At Sun, 10 Mar 2019 19:27:08 -0700, Noah Misch <noah@leadboat.com> wrote in
<20190311022708.GA2189728@rfd.leadboat.com>
> This has been waiting for a review since October, so I reviewed it.  The code
> comment at PendingRelSync summarizes the design well, and I like that design.

It is Michael's work.

> I also liked the design in the https://postgr.es/m/559FA0BA.3080808@iki.fi
> last paragraph, and I suspect it would have been no harder to back-patch.  I
> wonder if it would have been simpler and better, but I'm not asking anyone to
> investigate that.  Let's keep pursuing your current design.
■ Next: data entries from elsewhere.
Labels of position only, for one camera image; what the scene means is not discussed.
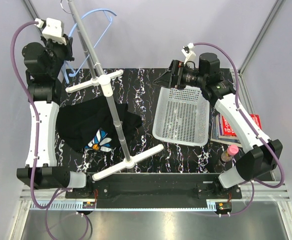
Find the black daisy print t-shirt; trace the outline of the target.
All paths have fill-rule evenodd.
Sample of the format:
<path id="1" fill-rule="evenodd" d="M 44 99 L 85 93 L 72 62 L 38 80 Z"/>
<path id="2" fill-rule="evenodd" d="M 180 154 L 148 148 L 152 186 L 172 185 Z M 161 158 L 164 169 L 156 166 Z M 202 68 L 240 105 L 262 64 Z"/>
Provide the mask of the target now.
<path id="1" fill-rule="evenodd" d="M 117 131 L 106 97 L 87 100 L 59 109 L 56 130 L 61 139 L 76 152 L 110 152 L 120 147 Z"/>

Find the pink cap bottle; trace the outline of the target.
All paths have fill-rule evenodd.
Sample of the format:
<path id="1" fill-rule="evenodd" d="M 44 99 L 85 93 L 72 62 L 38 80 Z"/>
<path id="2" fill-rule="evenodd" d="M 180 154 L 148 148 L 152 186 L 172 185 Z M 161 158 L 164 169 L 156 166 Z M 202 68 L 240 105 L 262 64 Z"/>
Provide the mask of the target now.
<path id="1" fill-rule="evenodd" d="M 239 148 L 236 145 L 230 145 L 222 154 L 221 161 L 227 163 L 239 152 Z"/>

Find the grey white garment rack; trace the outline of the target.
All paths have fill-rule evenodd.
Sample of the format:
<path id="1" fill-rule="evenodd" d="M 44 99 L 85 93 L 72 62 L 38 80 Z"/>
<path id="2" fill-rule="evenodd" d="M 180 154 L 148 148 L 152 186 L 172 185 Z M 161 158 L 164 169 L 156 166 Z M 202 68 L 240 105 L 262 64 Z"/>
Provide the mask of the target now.
<path id="1" fill-rule="evenodd" d="M 113 97 L 113 89 L 111 85 L 111 80 L 120 77 L 123 75 L 123 70 L 117 70 L 115 72 L 105 74 L 102 68 L 102 65 L 96 55 L 96 52 L 94 50 L 94 47 L 92 43 L 90 42 L 89 36 L 86 32 L 86 29 L 84 27 L 84 24 L 82 22 L 82 18 L 79 15 L 79 12 L 75 6 L 75 1 L 69 0 L 68 6 L 70 9 L 70 13 L 74 19 L 74 22 L 76 24 L 76 28 L 79 30 L 79 39 L 81 41 L 82 48 L 84 50 L 84 54 L 90 58 L 91 64 L 89 65 L 90 72 L 92 73 L 94 70 L 97 70 L 97 76 L 93 76 L 91 80 L 74 85 L 72 87 L 67 88 L 68 93 L 73 93 L 79 90 L 82 90 L 84 88 L 90 87 L 90 86 L 97 86 L 100 85 L 102 89 L 102 93 L 105 96 L 108 107 L 110 110 L 110 113 L 113 118 L 113 124 L 115 126 L 118 139 L 120 142 L 120 145 L 122 147 L 122 151 L 124 153 L 124 159 L 120 163 L 117 163 L 111 167 L 108 167 L 105 170 L 102 170 L 98 173 L 93 174 L 92 179 L 93 181 L 99 181 L 101 179 L 104 179 L 114 173 L 117 173 L 124 169 L 132 169 L 135 167 L 135 165 L 159 152 L 161 152 L 164 149 L 164 146 L 162 144 L 158 144 L 144 152 L 141 152 L 135 156 L 131 156 L 128 145 L 126 142 L 126 138 L 124 135 L 124 131 L 122 129 L 122 124 L 118 115 L 118 111 L 115 105 L 114 97 Z"/>

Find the white plastic mesh basket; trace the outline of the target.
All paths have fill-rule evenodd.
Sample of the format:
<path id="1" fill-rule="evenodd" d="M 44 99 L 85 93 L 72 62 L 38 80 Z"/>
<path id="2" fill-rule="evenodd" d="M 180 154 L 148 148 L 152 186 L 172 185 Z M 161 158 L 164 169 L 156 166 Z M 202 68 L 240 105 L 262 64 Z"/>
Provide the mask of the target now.
<path id="1" fill-rule="evenodd" d="M 167 143 L 202 147 L 208 142 L 210 104 L 197 87 L 160 89 L 153 137 Z"/>

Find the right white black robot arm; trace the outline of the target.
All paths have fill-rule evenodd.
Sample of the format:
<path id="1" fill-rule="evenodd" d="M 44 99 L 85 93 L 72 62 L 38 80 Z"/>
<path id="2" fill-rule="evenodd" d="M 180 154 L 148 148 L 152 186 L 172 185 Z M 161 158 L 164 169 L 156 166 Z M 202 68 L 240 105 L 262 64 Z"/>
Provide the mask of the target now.
<path id="1" fill-rule="evenodd" d="M 224 198 L 233 186 L 256 181 L 259 176 L 276 168 L 283 171 L 279 162 L 282 143 L 278 139 L 270 139 L 252 120 L 239 102 L 233 85 L 221 78 L 220 60 L 216 54 L 201 54 L 198 68 L 173 60 L 153 83 L 168 89 L 200 88 L 204 99 L 226 119 L 239 138 L 245 154 L 234 167 L 219 175 L 212 187 L 216 197 Z"/>

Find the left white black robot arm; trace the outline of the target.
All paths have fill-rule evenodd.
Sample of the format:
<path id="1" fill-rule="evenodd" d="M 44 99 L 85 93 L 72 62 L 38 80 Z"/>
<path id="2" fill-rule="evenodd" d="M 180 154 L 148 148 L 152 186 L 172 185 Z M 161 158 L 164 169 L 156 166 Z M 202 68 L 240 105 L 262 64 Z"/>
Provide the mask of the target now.
<path id="1" fill-rule="evenodd" d="M 61 42 L 41 37 L 22 49 L 27 90 L 30 96 L 31 134 L 28 156 L 17 178 L 36 190 L 74 188 L 83 198 L 93 194 L 93 184 L 85 173 L 58 166 L 55 156 L 55 126 L 59 112 L 61 80 L 65 61 L 72 61 L 73 39 L 64 34 Z"/>

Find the black marbled table mat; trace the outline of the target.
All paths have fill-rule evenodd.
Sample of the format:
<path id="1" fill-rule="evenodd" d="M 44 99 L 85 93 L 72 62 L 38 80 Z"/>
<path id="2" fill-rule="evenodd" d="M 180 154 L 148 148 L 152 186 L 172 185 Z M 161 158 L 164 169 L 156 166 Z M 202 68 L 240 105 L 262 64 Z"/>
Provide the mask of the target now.
<path id="1" fill-rule="evenodd" d="M 127 103 L 129 111 L 142 118 L 143 125 L 128 143 L 132 156 L 161 143 L 152 135 L 160 88 L 153 80 L 161 75 L 163 68 L 126 68 L 121 77 L 112 81 L 114 98 Z M 204 146 L 186 146 L 168 142 L 164 149 L 134 168 L 136 173 L 213 173 L 214 165 L 228 145 L 209 140 Z M 77 172 L 98 172 L 123 159 L 123 152 L 116 148 L 110 152 L 81 151 L 69 147 L 58 134 L 55 135 L 57 163 Z"/>

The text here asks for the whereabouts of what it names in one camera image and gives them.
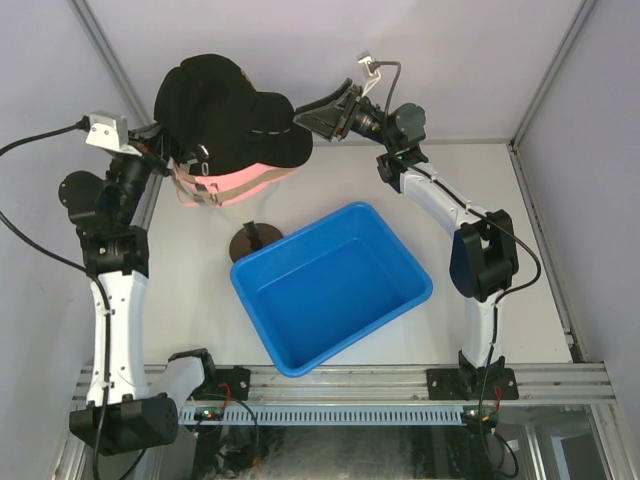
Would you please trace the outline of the beige cap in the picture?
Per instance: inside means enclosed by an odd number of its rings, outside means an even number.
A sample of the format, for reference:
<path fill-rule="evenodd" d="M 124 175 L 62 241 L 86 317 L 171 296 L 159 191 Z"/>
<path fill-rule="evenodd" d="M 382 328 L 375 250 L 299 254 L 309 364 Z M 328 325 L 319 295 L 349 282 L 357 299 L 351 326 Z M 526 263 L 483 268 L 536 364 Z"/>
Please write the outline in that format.
<path fill-rule="evenodd" d="M 295 168 L 254 164 L 230 174 L 196 176 L 175 166 L 172 180 L 176 189 L 187 195 L 194 205 L 222 206 L 238 203 L 295 172 Z"/>

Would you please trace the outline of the blue plastic bin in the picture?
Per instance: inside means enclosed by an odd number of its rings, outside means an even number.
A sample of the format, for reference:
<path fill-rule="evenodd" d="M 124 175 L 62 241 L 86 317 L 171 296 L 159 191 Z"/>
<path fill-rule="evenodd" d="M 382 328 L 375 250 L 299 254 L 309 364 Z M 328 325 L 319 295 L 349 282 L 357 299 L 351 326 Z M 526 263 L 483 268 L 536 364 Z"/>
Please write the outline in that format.
<path fill-rule="evenodd" d="M 275 368 L 304 376 L 426 302 L 433 281 L 368 203 L 239 260 L 232 285 Z"/>

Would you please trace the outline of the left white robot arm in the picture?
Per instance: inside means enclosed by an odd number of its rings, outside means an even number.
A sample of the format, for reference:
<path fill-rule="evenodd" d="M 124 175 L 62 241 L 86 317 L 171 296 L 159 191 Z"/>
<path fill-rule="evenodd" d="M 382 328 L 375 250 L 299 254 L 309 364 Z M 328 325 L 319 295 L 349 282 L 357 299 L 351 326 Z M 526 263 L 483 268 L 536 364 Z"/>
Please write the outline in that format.
<path fill-rule="evenodd" d="M 148 381 L 142 347 L 149 245 L 133 219 L 149 178 L 165 173 L 167 162 L 124 118 L 92 114 L 86 130 L 87 144 L 112 161 L 104 177 L 69 174 L 58 192 L 79 237 L 95 308 L 91 383 L 69 428 L 95 455 L 112 456 L 173 443 L 180 408 L 191 395 L 214 396 L 219 376 L 210 353 L 196 349 L 173 354 Z"/>

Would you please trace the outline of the dark cap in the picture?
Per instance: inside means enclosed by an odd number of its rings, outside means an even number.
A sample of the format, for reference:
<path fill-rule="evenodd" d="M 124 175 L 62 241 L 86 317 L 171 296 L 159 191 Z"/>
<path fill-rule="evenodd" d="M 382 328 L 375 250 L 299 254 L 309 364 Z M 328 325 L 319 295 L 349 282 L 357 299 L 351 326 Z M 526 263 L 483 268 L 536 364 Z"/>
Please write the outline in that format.
<path fill-rule="evenodd" d="M 278 135 L 251 134 L 228 148 L 214 151 L 198 159 L 176 150 L 174 164 L 190 175 L 219 176 L 240 172 L 254 165 L 297 168 L 311 156 L 313 140 L 310 132 L 290 129 Z"/>

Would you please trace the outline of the dark round wooden stand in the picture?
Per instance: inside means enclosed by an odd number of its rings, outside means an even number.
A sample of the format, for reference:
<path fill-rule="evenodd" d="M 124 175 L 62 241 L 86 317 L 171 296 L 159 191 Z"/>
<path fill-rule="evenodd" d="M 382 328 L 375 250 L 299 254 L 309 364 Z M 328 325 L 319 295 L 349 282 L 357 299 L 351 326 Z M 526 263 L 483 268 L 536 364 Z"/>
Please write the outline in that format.
<path fill-rule="evenodd" d="M 247 222 L 231 239 L 229 256 L 235 263 L 282 238 L 282 232 L 270 224 Z"/>

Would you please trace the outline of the pink baseball cap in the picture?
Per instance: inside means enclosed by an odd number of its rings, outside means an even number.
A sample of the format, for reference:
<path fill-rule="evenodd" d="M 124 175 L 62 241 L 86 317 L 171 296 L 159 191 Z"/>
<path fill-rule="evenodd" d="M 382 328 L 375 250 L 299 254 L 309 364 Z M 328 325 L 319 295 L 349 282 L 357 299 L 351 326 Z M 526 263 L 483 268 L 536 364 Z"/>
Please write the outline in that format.
<path fill-rule="evenodd" d="M 185 189 L 182 185 L 176 187 L 176 196 L 179 203 L 185 207 L 213 206 L 219 207 L 226 204 L 238 203 L 259 191 L 258 188 L 236 188 L 224 192 L 213 193 L 208 190 L 196 191 Z"/>

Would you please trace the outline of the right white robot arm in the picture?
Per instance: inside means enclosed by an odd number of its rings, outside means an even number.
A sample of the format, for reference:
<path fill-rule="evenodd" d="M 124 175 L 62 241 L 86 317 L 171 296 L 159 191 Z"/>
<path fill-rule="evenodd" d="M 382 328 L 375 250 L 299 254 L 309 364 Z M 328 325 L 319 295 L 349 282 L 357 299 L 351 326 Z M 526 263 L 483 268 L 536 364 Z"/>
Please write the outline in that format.
<path fill-rule="evenodd" d="M 365 88 L 346 80 L 332 94 L 296 109 L 294 121 L 328 140 L 349 133 L 383 145 L 381 180 L 421 206 L 451 237 L 449 276 L 465 300 L 465 340 L 455 367 L 427 372 L 433 400 L 515 399 L 515 375 L 499 342 L 500 302 L 519 269 L 513 223 L 503 210 L 486 211 L 442 180 L 420 144 L 426 137 L 422 107 L 383 110 Z"/>

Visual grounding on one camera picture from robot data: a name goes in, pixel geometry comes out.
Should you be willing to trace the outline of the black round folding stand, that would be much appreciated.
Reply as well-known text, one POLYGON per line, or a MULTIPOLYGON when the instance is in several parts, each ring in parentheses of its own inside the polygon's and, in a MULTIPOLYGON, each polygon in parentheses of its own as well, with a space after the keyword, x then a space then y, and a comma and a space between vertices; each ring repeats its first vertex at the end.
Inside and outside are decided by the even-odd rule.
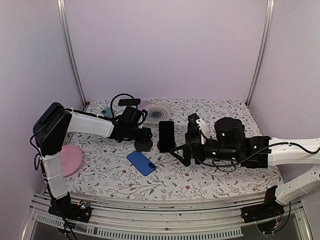
POLYGON ((134 142, 137 152, 150 152, 153 147, 152 134, 150 132, 142 133, 134 142))

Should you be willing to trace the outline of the small black phone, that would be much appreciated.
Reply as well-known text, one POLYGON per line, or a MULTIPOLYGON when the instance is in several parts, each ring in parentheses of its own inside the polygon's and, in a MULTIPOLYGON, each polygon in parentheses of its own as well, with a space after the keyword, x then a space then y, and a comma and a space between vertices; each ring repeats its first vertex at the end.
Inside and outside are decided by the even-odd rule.
POLYGON ((201 135, 199 133, 198 125, 196 122, 189 122, 187 125, 187 133, 185 135, 186 144, 191 144, 194 141, 199 141, 201 135))

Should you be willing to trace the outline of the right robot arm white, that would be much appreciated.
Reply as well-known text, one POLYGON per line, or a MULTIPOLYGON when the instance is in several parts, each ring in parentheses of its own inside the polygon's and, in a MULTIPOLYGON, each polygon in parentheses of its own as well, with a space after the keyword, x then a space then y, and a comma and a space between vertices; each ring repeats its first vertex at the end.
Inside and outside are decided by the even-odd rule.
POLYGON ((287 140, 270 136, 246 137, 245 126, 239 119, 223 117, 214 124, 216 138, 202 118, 189 117, 185 144, 170 150, 183 165, 191 160, 212 168, 262 169, 280 165, 311 164, 314 167, 288 183, 266 190, 258 213, 269 218, 278 207, 305 195, 320 185, 320 140, 287 140))

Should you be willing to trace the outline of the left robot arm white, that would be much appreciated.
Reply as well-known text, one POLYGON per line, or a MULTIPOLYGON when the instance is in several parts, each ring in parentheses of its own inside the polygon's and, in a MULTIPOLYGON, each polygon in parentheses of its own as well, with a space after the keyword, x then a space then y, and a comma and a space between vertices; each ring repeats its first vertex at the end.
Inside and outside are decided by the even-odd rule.
POLYGON ((74 213, 74 205, 65 199, 68 195, 63 177, 61 151, 67 135, 81 133, 114 140, 133 141, 137 152, 149 152, 153 146, 152 131, 143 127, 148 113, 127 106, 120 116, 106 117, 64 107, 53 102, 33 127, 30 138, 42 159, 49 191, 57 200, 55 209, 63 216, 74 213))

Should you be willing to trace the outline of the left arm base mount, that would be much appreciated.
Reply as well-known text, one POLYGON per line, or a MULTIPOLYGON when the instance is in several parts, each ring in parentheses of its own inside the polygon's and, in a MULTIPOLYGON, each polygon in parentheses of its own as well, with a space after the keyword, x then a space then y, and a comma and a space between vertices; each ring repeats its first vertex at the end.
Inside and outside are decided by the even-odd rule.
POLYGON ((60 199, 51 197, 48 213, 67 220, 88 223, 92 210, 89 201, 80 200, 77 203, 72 203, 70 194, 68 193, 60 199))

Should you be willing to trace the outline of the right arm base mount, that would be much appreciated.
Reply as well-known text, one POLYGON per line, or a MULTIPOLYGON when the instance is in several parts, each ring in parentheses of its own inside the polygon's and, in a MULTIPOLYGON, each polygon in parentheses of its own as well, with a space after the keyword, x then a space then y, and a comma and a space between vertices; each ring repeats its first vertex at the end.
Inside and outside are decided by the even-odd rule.
POLYGON ((241 217, 245 223, 261 221, 285 213, 284 206, 276 202, 277 187, 275 185, 267 189, 263 203, 241 208, 241 217))

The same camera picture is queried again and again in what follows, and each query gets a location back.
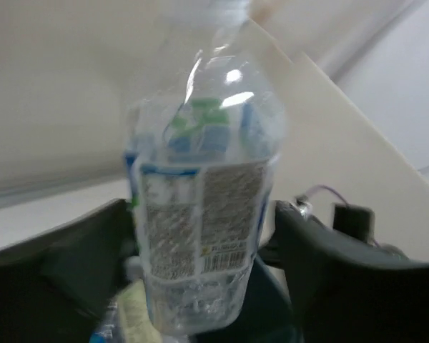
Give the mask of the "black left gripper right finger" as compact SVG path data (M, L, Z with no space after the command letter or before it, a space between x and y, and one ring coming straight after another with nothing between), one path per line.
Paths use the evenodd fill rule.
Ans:
M331 231L284 201L275 235L306 342L429 342L429 263Z

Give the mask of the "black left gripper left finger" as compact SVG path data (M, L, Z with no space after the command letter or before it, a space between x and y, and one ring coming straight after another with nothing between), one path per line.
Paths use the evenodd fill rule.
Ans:
M0 342L88 342L134 252L123 199L0 249Z

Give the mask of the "clear bottle white blue label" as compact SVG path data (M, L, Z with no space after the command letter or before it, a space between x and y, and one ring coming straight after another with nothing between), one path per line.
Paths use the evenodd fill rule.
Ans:
M150 320L189 336L239 316L285 110L241 41L248 1L164 1L129 77L124 160Z

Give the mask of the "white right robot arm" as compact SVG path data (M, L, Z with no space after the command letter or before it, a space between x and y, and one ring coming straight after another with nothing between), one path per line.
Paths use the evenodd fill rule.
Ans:
M401 259L405 253L391 244L380 244L374 238L375 213L367 207L351 204L334 204L332 228L353 239L387 252Z

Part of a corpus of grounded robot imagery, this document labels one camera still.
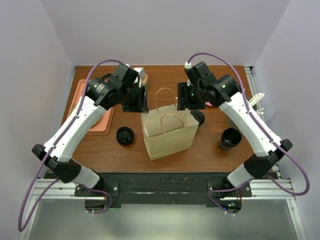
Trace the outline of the brown paper bag with handles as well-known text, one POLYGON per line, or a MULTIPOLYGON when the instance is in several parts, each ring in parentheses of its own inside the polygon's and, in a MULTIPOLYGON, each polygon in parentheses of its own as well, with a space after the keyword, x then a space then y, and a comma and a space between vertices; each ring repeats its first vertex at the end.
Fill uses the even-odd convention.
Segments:
POLYGON ((177 110, 176 103, 142 113, 144 144, 150 160, 190 149, 199 127, 191 111, 177 110))

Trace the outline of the black coffee cup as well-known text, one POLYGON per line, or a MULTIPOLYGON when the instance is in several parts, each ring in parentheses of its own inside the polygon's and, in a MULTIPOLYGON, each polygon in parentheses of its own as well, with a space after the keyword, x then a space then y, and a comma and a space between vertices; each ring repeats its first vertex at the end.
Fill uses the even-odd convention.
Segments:
POLYGON ((235 128, 227 128, 221 134, 220 147, 227 151, 236 147, 242 141, 242 134, 235 128))

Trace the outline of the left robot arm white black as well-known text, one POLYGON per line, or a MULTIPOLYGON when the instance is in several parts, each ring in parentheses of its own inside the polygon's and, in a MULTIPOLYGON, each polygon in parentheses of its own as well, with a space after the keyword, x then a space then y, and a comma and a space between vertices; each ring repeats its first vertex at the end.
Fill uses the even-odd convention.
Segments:
POLYGON ((32 153, 63 183, 85 186, 92 196, 104 190, 102 178, 72 156, 89 129, 109 109, 121 105, 124 112, 148 113, 147 86, 141 72, 119 63, 113 73, 92 78, 89 73, 76 107, 60 129, 45 144, 36 144, 32 153))

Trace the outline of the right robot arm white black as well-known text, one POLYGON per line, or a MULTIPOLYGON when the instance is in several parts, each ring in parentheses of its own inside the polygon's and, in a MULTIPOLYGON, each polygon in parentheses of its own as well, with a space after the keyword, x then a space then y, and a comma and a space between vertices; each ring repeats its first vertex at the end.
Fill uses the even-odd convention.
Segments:
POLYGON ((209 102, 233 121, 253 149, 254 154, 222 181, 223 192, 233 197, 244 183, 264 177, 278 163, 284 156, 279 147, 288 151, 293 144, 274 134, 262 121, 232 76, 216 78, 203 61, 196 65, 185 63, 184 71, 190 84, 180 82, 177 85, 177 109, 202 110, 209 102))
I must admit that this is complex..

> This moves a shared_buffers scan and smgrimmedsync() from commands like COPY
> to COMMIT.  Users setting a timeout on COMMIT may need to adjust, and
> log_min_duration_statement analysis will reflect the change.  I feel that's
> fine.  (There already exist ways for COMMIT to be slow.)
> 
> On Mon, Mar 04, 2019 at 12:24:48PM +0900, Kyotaro HORIGUCHI wrote:
> > --- a/src/backend/access/nbtree/nbtsort.c
> > +++ b/src/backend/access/nbtree/nbtsort.c
> > @@ -611,8 +611,14 @@ _bt_blwritepage(BTWriteState *wstate, Page page, BlockNumber blkno)
> >      /* Ensure rd_smgr is open (could have been closed by relcache flush!) */
> >      RelationOpenSmgr(wstate->index);
> >  
> > -    /* XLOG stuff */
> > -    if (wstate->btws_use_wal)
> > +    /* XLOG stuff
> > +     *
> > +     * Even if minimal mode, WAL is required here if truncation happened after
> > +     * being created in the same transaction. It is not needed otherwise but
> > +     * we don't bother identifying the case precisely.
> > +     */
> > +    if (wstate->btws_use_wal ||
> > +        (blkno == BTREE_METAPAGE && BTPageGetMeta(page)->btm_root == 0))
> 
> We initialized "btws_use_wal" like this:
> 
>     #define XLogIsNeeded() (wal_level >= WAL_LEVEL_REPLICA)
>     #define RelationNeedsWAL(relation) \
>         ((relation)->rd_rel->relpersistence == RELPERSISTENCE_PERMANENT)
>     wstate.btws_use_wal = XLogIsNeeded() && RelationNeedsWAL(wstate.index);
> 
> Hence, this change causes us to emit WAL for the metapage of a
> RELPERSISTENCE_UNLOGGED or RELPERSISTENCE_TEMP relation.  We should never do
> that.  If we do that for RELPERSISTENCE_TEMP, redo will write to a permanent
> relfilenode.  I've attached a test case for this; it is a patch that applies
> on top of your v7 patches.  The test checks for orphaned files after redo.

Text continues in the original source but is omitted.